We have performed high-accuracy calculations of energy levels, wavelengths, lifetimes, line strengths and radiative rates among the 250 lowest levels of the (1s2)2s2, (1s2)2s2p, (1s2)2p2, (1s2)2snl (n=3,4,5,6; l=0,1,2,3,4,5), and (1s2)2pnl (n=3,4,5,6; l=0,1,2,3,4,5) configurations of Mo XXXIX. The second-order relativistic many-body perturbation theory (MBPT) is adopted and data are provided for all electric/magnetic-dipole (E1/M1) and electric/magnetic-quadrupole (E2/M2) transitions.

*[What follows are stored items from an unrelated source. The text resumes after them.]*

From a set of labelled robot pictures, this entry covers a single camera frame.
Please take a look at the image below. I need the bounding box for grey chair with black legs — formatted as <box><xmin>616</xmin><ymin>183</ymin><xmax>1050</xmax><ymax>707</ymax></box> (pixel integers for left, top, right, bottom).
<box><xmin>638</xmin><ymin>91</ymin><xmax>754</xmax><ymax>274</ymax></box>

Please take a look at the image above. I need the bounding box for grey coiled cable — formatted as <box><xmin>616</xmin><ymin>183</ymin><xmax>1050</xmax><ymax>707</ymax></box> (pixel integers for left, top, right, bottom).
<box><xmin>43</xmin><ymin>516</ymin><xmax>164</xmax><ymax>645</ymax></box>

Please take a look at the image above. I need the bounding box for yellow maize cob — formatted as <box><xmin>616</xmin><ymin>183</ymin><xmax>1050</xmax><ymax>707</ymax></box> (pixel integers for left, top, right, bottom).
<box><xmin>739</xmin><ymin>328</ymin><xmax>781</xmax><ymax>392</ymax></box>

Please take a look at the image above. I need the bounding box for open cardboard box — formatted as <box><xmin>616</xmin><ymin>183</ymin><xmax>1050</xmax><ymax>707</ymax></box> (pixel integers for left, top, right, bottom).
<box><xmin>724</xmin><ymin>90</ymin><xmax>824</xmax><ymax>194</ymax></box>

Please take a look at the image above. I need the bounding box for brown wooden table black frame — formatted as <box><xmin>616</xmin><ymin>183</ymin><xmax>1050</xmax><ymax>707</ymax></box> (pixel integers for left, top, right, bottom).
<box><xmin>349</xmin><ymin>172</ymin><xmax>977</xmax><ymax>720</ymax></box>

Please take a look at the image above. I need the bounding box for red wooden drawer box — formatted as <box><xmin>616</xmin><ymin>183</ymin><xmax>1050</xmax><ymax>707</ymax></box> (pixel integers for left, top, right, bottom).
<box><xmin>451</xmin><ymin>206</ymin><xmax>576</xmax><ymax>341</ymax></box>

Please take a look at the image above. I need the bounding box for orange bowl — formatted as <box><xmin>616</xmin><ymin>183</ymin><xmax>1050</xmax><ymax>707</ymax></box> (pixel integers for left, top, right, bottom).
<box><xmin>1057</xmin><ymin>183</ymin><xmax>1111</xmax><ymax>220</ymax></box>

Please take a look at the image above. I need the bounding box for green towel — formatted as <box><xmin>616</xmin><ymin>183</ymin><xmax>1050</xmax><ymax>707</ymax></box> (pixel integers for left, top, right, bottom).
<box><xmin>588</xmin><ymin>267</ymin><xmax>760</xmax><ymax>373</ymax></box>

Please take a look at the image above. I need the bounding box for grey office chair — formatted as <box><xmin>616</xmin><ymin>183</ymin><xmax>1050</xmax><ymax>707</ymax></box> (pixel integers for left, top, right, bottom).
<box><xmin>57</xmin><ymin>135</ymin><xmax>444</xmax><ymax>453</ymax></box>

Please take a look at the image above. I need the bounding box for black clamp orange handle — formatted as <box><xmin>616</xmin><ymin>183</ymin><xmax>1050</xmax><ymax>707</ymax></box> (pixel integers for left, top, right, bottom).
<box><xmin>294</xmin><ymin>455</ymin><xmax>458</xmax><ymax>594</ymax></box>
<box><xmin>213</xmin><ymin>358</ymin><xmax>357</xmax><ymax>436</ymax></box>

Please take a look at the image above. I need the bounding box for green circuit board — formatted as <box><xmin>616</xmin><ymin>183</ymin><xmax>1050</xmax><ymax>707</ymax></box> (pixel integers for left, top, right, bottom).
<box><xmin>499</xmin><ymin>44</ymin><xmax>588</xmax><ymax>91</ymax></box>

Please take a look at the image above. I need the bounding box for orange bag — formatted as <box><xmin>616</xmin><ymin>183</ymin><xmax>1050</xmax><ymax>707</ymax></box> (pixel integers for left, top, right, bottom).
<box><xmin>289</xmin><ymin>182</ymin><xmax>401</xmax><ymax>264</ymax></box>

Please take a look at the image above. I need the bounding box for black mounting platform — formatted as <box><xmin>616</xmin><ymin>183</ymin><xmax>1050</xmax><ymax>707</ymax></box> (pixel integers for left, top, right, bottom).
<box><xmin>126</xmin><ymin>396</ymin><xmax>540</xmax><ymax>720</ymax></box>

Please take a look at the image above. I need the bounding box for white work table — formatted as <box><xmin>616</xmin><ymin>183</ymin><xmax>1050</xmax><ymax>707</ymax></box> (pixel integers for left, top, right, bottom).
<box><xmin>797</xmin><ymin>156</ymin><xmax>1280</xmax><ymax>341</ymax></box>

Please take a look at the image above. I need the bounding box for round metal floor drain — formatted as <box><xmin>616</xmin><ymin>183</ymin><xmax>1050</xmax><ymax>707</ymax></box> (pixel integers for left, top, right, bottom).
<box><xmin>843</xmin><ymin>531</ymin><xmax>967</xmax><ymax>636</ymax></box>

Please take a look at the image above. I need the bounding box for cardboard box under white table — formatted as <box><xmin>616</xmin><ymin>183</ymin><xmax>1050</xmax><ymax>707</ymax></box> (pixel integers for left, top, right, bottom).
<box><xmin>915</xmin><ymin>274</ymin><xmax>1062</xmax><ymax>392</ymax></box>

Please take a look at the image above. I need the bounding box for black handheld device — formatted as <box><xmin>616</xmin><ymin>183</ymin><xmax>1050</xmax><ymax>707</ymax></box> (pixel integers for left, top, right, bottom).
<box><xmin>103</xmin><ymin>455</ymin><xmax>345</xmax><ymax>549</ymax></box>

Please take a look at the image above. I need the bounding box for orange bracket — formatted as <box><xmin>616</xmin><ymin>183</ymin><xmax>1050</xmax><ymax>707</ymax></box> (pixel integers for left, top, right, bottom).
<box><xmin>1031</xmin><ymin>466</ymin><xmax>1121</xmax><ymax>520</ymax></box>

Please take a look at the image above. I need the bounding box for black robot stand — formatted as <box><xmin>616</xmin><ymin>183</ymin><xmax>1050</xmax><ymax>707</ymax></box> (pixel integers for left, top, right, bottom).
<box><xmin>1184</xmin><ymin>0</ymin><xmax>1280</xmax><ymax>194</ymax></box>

Similar data for the 98 lowest levels of the n ≤ 4 configurations are also determined using fully relativistic multi-configuration Dirac-Fock (MCDF) wave functions in the active space approximation with the inclusion of a finite nuclear size, the Breit interaction, self-energy, and vacuum polarization to assess the accuracy of the calculations. Based on direct comparisons between the results obtained from these two independent methods, MBPT and MCDF, as well as with the other available theoretical values and measurements, our energies are assessed to be accurate to better than 0.02%. The accuracy for strong radiative rates is estimated to be about 5%. For Mo XXXIX, only a few transition lines have been established experimentally. The present new results considerably expand the existing data sets for this ion, and should be beneficial in analysis of experimental spectra and useful for spectroscopic diagnostics and modeling of hot plasmas, in particular in fusion devices.